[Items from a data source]

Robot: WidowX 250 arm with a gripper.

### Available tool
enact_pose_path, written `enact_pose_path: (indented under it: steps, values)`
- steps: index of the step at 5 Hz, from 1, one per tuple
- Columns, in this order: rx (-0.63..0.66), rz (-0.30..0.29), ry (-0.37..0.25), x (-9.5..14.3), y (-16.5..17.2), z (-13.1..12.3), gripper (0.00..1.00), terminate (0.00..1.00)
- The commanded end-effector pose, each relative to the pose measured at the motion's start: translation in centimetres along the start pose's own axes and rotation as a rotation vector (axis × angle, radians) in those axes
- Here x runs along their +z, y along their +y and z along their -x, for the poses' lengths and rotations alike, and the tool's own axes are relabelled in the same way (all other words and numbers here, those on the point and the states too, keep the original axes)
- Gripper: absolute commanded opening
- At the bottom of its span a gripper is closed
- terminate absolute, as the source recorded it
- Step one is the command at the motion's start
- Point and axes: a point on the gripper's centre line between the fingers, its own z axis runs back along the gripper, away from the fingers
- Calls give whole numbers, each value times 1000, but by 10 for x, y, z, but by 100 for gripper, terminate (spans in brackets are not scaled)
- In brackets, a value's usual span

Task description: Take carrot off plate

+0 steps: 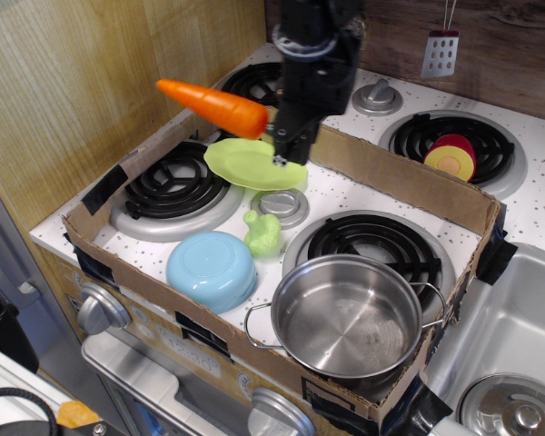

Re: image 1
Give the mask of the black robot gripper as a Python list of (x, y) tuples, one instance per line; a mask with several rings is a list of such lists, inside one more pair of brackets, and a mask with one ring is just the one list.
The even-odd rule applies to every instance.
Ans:
[(272, 32), (282, 54), (282, 93), (272, 122), (274, 165), (305, 166), (321, 122), (345, 112), (366, 25), (349, 22), (340, 29), (323, 29), (322, 38), (308, 45), (298, 40), (304, 30), (304, 25), (295, 30), (277, 25)]

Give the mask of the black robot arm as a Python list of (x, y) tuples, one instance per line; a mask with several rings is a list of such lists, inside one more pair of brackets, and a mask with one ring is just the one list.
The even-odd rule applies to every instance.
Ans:
[(365, 36), (363, 1), (282, 1), (272, 40), (282, 54), (275, 164), (307, 163), (322, 121), (342, 115)]

WHAT YOU ARE ASKED TO DO: Of the lines above, show those in which "several" appears.

REPLY TO THE TASK:
Give the mask of the black robot gripper as a Python list of (x, y) tuples, one instance per line; a mask with several rings is a list of such lists, inside one more pair of brackets, and a mask with one ring is just the one list.
Give the mask of the black robot arm as a Python list of (x, y) tuples, one instance per line; a mask with several rings is a list of such lists, inside one more pair of brackets, and a mask with one ring is just the one list.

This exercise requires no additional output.